Classwork for BIMM143
Blinda Sui (PID: A17117043)
All functions in R have at least 3 things:
Our first wee function:
add <- function(x, y=1) {
x + y
}
Let’s test our function
add(c(1, 2, 3), y=10)
[1] 11 12 13
add(10)
[1] 11
add(10, c(10, 120))
[1] 20 130
Let’s try something more interesting. Make a sequence generation tool.
The ‘sample()’ function could be useful here.
sample(1:10, size = 3)
[1] 8 5 4
change this to work with the nucleotides A C G and T and return 3 or them.
n <- c("A", "C", "G", "T")
sample(n, size = 15, replace = TRUE)
[1] "C" "G" "A" "A" "G" "C" "G" "A" "G" "T" "T" "G" "G" "A" "G"
Turn this snipet into a function that returns a user specified length dna sequence. Let’s call it ‘generate_dna()’

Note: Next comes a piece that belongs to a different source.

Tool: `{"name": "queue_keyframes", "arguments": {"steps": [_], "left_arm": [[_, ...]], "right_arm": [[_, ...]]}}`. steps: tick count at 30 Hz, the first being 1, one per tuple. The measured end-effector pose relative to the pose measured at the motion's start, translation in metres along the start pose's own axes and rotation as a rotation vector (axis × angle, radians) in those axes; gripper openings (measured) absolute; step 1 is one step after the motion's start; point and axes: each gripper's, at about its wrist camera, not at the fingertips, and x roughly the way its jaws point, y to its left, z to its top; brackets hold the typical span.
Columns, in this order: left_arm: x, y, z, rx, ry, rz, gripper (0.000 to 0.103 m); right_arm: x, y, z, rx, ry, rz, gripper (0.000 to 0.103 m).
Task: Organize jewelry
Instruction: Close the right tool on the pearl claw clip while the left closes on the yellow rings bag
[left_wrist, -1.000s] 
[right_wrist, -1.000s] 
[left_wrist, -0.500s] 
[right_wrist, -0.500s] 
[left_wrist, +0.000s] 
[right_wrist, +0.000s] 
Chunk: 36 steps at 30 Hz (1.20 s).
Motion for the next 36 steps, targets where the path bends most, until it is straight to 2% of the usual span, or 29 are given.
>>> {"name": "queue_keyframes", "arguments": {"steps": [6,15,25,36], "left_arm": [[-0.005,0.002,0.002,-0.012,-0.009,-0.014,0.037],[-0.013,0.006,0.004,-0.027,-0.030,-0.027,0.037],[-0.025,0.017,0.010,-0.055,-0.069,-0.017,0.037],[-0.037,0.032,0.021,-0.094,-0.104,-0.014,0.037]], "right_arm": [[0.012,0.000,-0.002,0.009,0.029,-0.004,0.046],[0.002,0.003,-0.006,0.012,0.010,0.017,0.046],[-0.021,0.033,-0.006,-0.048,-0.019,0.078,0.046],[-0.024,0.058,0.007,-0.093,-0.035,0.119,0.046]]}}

generate_dna <- function(len=10, fasta=FALSE){
n <- c("A", "G", "C", "T")
v <- sample(n, size=len, replace = TRUE)
# Make a single element vector
s <- paste(v, collapse = "")
cat("Well done you!\n")
if(fasta) {
return(s)
} else {
return(v)
}
}
generate_dna(5)
Well done you!
[1] "T" "A" "C" "A" "C"
s <- generate_dna(15)
Well done you!
s
[1] "G" "A" "T" "G" "T" "T" "C" "T" "T" "T" "T" "G" "G" "C" "C"

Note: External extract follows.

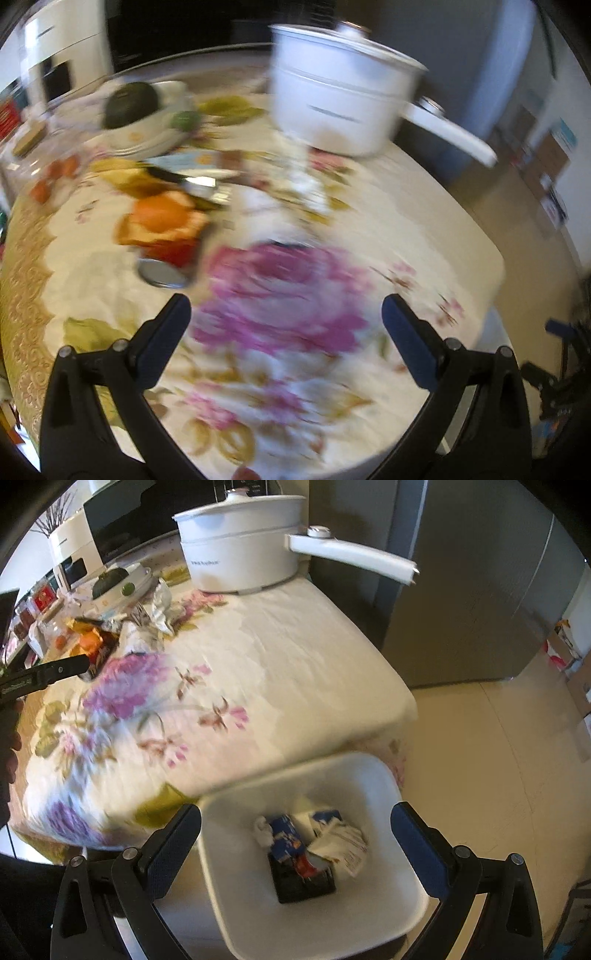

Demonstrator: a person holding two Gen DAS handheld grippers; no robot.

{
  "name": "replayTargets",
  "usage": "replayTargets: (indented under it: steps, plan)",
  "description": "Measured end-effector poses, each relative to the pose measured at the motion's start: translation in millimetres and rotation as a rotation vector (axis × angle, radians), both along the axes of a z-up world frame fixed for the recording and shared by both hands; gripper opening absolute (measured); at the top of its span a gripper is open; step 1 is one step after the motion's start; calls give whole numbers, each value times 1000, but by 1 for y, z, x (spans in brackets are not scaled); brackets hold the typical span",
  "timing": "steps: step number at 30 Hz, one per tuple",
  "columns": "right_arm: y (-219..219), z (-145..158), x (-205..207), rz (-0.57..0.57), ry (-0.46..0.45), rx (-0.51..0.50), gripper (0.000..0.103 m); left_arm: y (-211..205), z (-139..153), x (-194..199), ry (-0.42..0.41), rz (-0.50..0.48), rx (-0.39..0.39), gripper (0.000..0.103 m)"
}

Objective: Collect trash
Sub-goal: 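Move both tools back over the table, then grasp the yellow wrapper with the left tool while the right tool grasps a white tissue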

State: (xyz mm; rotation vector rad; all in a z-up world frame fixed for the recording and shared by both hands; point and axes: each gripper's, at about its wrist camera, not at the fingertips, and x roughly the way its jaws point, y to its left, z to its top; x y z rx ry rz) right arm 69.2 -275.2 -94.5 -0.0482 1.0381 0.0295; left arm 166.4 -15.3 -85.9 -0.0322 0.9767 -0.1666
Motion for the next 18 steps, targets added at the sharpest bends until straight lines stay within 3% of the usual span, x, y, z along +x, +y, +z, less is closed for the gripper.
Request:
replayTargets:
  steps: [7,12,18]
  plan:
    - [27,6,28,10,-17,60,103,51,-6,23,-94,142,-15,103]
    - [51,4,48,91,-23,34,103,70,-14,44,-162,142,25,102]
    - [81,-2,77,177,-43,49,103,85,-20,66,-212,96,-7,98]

I want the option to return a single element character vector with my sequence all together like this: “GGAGTAC”
s
[1] "G" "A" "T" "G" "T" "T" "C" "T" "T" "T" "T" "G" "G" "C" "C"
paste(s, collapse = "")
[1] "GATGTTCTTTTGGCC"
generate_dna(10, fasta=TRUE)
Well done you!
[1] "GCACACAGTT"
generate_dna(10, fasta=FALSE)
Well done you!
[1] "C" "A" "T" "G" "T" "A" "C" "C" "G" "G"
Make a third function that generates protein sequence of a user specified length and format.
generate_protein <- function(size = 15, fasta = TRUE) {
aa <- c("A","R","N","D","C","E","Q","G","H","I","L",
"K","M","F","P","S","T","W","Y","V")
seq <- sample(aa, size = size, replace = TRUE)
if(fasta) {
return(paste(seq, collapse = ""))
} else {
return(seq)
}
}
Try this out…
generate_protein(10)
[1] "LEKLPYSNAN"
Q. Generate random protein sequences between lengths 5 and 12 amino-acids.
generate_protein(5)
[1] "MMKHM"
generate_protein(6)
[1] "QFRHCS"
One approach is to do this by brute force calling our unction for each lenght 5 to 12.
Another approach is to write a ‘for()’ loop to itterate over the input valued 5 to 12.
A very useful third R specific approach is to use the ‘sapply()’ function.
seq_lengths <- 6:12
for(i in seq_lengths) {
cat(">", i, "\n")
cat(generate_protein(i))
cat("\n")
}
> 6
VTQWIQ
> 7
ERKQLNP
> 8
YCHTHPAH
> 9
MNDNCCYII
> 10
FFKPKKLIDT
> 11
PAHATCDQDRG
> 12
DTEMWSEHKFCH
sapply(6:12, generate_protein)
[1] "NHCCIW" "NLNAPLK" "YAQSFLLN" "NIHMMARLK" "TAYHAKGLQN"
[6] "VPDVAMRKSPD" "PIMECIRSGRSP"
Key-Point: Writing functions in R is doable but not the easiest thing. Starting with a working snippet of code and then using LLM tools to improve and generalize your function code is a productive approach.